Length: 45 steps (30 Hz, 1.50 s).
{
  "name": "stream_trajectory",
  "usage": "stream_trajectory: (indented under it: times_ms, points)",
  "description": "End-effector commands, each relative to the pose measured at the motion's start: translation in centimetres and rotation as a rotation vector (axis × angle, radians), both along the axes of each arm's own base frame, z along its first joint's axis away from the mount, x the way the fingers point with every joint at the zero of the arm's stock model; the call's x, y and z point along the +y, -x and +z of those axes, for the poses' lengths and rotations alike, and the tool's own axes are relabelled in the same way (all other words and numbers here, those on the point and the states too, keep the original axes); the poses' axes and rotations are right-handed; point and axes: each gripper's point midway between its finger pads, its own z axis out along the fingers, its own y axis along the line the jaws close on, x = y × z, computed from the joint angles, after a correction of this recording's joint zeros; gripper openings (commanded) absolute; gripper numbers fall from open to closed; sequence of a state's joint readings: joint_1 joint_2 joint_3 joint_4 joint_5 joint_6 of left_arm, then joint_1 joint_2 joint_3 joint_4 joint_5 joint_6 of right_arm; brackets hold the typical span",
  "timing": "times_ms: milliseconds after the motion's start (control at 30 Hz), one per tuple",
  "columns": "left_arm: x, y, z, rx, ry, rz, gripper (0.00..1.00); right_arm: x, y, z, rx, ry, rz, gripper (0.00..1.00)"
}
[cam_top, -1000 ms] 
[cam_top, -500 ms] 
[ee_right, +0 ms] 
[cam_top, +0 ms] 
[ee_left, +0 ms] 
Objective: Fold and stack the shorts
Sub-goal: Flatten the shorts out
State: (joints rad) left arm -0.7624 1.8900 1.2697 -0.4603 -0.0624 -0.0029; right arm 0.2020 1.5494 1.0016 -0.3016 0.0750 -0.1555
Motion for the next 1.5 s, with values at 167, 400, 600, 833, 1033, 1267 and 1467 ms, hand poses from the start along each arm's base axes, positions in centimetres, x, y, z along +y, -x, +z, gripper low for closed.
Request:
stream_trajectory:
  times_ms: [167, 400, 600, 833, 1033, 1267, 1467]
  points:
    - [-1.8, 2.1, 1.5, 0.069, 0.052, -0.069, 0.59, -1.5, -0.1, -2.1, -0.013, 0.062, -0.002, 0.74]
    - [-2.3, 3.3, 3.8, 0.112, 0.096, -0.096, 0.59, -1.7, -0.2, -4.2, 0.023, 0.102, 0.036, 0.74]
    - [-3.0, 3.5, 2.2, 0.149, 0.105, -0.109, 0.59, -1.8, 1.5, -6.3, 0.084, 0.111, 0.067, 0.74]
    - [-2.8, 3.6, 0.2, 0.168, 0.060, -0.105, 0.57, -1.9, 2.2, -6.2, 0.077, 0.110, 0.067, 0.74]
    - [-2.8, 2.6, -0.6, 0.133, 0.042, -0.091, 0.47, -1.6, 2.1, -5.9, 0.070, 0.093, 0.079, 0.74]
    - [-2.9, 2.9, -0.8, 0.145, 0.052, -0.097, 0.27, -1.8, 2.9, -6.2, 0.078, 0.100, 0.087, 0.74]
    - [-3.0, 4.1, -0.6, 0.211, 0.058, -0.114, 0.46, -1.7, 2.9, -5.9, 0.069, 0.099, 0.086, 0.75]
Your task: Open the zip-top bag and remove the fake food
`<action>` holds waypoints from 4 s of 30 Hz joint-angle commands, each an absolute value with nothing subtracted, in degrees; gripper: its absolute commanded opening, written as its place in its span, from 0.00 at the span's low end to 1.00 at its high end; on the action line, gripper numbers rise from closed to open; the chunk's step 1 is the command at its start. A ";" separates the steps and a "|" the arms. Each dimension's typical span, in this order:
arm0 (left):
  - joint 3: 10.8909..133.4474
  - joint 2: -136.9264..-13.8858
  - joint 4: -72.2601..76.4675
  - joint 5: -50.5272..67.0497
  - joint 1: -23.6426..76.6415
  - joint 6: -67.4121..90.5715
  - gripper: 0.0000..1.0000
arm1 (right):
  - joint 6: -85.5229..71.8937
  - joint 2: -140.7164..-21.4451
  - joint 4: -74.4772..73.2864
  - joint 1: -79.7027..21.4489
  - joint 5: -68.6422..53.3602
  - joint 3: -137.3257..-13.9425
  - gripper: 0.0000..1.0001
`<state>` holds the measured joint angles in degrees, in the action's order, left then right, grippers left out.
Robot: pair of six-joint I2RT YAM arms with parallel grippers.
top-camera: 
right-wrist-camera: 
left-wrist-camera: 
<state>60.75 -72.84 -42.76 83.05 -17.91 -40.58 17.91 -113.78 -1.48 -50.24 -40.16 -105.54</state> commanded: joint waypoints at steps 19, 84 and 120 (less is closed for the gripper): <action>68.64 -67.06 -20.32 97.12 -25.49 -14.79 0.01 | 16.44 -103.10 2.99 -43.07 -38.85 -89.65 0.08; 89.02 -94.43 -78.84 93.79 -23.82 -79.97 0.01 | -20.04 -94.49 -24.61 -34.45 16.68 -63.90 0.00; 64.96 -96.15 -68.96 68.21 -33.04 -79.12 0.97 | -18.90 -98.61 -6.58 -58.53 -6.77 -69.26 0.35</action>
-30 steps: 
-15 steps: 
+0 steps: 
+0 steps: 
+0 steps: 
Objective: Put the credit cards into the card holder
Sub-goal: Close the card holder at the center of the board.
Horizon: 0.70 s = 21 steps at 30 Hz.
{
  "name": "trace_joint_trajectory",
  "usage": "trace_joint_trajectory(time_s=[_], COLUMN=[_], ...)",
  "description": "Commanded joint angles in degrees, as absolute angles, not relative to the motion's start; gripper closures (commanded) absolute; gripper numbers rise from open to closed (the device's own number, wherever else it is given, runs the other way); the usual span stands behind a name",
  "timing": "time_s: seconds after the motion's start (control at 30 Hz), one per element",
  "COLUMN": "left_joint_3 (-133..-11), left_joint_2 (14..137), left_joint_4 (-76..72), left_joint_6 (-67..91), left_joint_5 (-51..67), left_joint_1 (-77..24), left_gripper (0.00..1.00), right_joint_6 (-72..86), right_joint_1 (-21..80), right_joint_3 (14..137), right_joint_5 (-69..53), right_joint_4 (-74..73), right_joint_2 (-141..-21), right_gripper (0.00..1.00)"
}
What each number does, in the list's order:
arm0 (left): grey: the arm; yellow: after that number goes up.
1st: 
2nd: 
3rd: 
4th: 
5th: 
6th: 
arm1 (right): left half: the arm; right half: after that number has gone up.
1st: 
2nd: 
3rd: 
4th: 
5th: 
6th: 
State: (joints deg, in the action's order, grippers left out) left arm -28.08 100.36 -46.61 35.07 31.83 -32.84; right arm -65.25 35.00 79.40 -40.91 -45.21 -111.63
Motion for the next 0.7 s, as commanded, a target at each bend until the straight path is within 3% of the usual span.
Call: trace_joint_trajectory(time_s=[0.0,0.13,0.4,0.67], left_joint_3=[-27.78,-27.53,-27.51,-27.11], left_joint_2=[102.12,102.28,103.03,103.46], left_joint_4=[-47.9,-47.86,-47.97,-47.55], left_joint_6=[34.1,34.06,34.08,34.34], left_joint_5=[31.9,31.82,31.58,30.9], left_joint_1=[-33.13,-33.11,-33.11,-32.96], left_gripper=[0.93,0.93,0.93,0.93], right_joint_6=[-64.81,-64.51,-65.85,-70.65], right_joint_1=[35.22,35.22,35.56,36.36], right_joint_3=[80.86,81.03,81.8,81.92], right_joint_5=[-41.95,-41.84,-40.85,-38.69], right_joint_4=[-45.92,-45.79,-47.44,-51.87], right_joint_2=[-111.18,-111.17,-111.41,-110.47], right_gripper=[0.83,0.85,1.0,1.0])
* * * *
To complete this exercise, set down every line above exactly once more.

Length: 45 steps (30 Hz, 1.50 s).
{
  "name": "stream_trajectory",
  "usage": "stream_trajectory: (indented under it: times_ms, points)",
  "description": "End-effector commands, each relative to the pose measured at the motion's start: translation in centimetres and rotation as a rotation vector (axis × angle, radians), both along the axes of each arm's own base frame, z along its first joint's axis away from the mount, x the way the fingers point with every joint at the zero of the arm's stock model; the call's x, y and z point along the +y, -x and +z of those axes, for the poses' lengths and rotations alike, and the tool's own axes are relabelled in the same way (all other words and numbers here, those on the point and the states too, keep the original axes); the poses' axes and rotations are right-handed; point and axes: each gripper's point midway between its finger pads, its own z axis out along the fingers, its own y axis along the line the jaws close on, x = y × z, computed from the joint angles, after a correction of this recording's joint zeros; gripper openings (commanded) absolute; gripper numbers fall from open to closed; sequence of a state's joint readings: joint_1 joint_2 joint_3 joint_4 joint_5 joint_6 of left_arm, then joint_1 joint_2 joint_3 joint_4 joint_5 joint_6 of right_arm; brackets hold the typical span",
  "timing": "times_ms: milliseconds after the motion's start (control at 30 Hz), one per tuple",
  "columns": "left_arm: x, y, z, rx, ry, rz, gripper (0.00..1.00); right_arm: x, y, z, rx, ry, rz, gripper (0.00..1.00)"
}
[cam_top, -1000 ms] 
[cam_top, -500 ms] 
[ee_right, +0 ms] 
[cam_top, +0 ms] 
[ee_left, +0 ms] 
Objective: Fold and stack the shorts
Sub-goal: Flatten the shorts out
State: (joints rad) left arm -0.7624 1.8900 1.2697 -0.4603 -0.0624 -0.0029; right arm 0.2020 1.5494 1.0016 -0.3016 0.0750 -0.1555
Motion for the next 1.5 s, with values at 167, 400, 600, 833, 1033, 1267 and 1467 ms, hand poses from the start along each arm's base axes, positions in centimetres, x, y, z along +y, -x, +z, gripper low for closed.
Request:
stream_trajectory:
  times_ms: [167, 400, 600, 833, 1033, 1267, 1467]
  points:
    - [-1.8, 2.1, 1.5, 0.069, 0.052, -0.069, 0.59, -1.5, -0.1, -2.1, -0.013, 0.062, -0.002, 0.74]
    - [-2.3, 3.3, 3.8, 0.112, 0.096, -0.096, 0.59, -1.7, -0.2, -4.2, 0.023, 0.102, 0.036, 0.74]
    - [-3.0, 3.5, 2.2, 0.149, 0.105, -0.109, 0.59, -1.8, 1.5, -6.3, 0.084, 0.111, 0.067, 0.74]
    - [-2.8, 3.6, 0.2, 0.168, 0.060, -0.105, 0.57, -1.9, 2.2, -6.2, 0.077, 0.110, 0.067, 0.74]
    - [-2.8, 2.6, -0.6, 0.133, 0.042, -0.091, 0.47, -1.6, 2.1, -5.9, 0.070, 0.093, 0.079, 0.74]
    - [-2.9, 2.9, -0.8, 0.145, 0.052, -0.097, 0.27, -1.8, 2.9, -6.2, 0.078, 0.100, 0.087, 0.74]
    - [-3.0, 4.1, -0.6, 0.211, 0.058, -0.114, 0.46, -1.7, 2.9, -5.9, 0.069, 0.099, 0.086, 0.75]
Your task: Open the zip-top bag and remove the fake food
`<action>` holds waypoints from 4 s of 30 Hz joint-angle commands, each an absolute value with nothing subtracted, in degrees; gripper: its absolute commanded opening, written as its place in its span, from 0.00 at the span's low end to 1.00 at its high end; on the action line, gripper numbers rise from closed to open; the chunk's step 1 is the command at its start. A ";" separates the steps and a "|" the arms. Each dimension's typical span, in this order:
arm0 (left):
  - joint 3: 10.8909..133.4474
  - joint 2: -136.9264..-13.8858
  - joint 4: -72.2601..76.4675
  - joint 5: -50.5272..67.0497
  - joint 1: -23.6426..76.6415
  - joint 6: -67.4121..90.5715
  - gripper: 0.0000..1.0000
arm1 (right):
  - joint 6: -85.5229..71.8937
  - joint 2: -140.7164..-21.4451
  - joint 4: -74.4772..73.2864
  - joint 1: -79.7027..21.4489
  - joint 5: -68.6422..53.3602
  - joint 3: -137.3257..-13.9425
  - gripper: 0.0000..1.0001
`<state>` holds the measured joint angles in degrees, in the action's order, left then right, grippers left out.
Robot: pair of six-joint I2RT YAM arms with parallel grippers.
top-camera: 
right-wrist-camera: 
left-wrist-camera: 
<state>60.75 -72.84 -42.76 83.05 -17.91 -40.58 17.91 -113.78 -1.48 -50.24 -40.16 -105.54</state> commanded: joint waypoints at steps 19, 84 and 120 (less is closed for the gripper): <action>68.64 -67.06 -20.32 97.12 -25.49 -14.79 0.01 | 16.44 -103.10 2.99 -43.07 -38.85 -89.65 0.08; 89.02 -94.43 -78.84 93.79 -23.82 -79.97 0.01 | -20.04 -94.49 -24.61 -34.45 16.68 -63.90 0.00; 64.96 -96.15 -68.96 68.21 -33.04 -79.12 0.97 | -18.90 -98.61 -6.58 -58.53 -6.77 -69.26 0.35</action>
-30 steps: 
-15 steps: 
+0 steps: 
+0 steps: 
+0 steps: 
Objective: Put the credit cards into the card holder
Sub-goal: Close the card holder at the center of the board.
Horizon: 0.70 s = 21 steps at 30 Hz.
{
  "name": "trace_joint_trajectory",
  "usage": "trace_joint_trajectory(time_s=[_], COLUMN=[_], ...)",
  "description": "Commanded joint angles in degrees, as absolute angles, not relative to the motion's start; gripper closures (commanded) absolute; gripper numbers rise from open to closed (the device's own number, wherever else it is given, runs the other way); the usual span stands behind a name",
  "timing": "time_s: seconds after the motion's start (control at 30 Hz), one per element",
  "COLUMN": "left_joint_3 (-133..-11), left_joint_2 (14..137), left_joint_4 (-76..72), left_joint_6 (-67..91), left_joint_5 (-51..67), left_joint_1 (-77..24), left_gripper (0.00..1.00), right_joint_6 (-72..86), right_joint_1 (-21..80), right_joint_3 (14..137), right_joint_5 (-69..53), right_joint_4 (-74..73), right_joint_2 (-141..-21), right_gripper (0.00..1.00)"
}
What each number does, in the list's order:
arm0 (left): grey: the arm; yellow: after that number goes up.
1st: 
2nd: 
3rd: 
4th: 
5th: 
6th: 
arm1 (right): left half: the arm; right half: after that number has gone up.
1st: 
2nd: 
3rd: 
4th: 
5th: 
6th: 
State: (joints deg, in the action's order, grippers left out) left arm -28.08 100.36 -46.61 35.07 31.83 -32.84; right arm -65.25 35.00 79.40 -40.91 -45.21 -111.63
Motion for the next 0.7 s, as commanded, a target at each bend until the straight path is within 3% of the usual span.
Call: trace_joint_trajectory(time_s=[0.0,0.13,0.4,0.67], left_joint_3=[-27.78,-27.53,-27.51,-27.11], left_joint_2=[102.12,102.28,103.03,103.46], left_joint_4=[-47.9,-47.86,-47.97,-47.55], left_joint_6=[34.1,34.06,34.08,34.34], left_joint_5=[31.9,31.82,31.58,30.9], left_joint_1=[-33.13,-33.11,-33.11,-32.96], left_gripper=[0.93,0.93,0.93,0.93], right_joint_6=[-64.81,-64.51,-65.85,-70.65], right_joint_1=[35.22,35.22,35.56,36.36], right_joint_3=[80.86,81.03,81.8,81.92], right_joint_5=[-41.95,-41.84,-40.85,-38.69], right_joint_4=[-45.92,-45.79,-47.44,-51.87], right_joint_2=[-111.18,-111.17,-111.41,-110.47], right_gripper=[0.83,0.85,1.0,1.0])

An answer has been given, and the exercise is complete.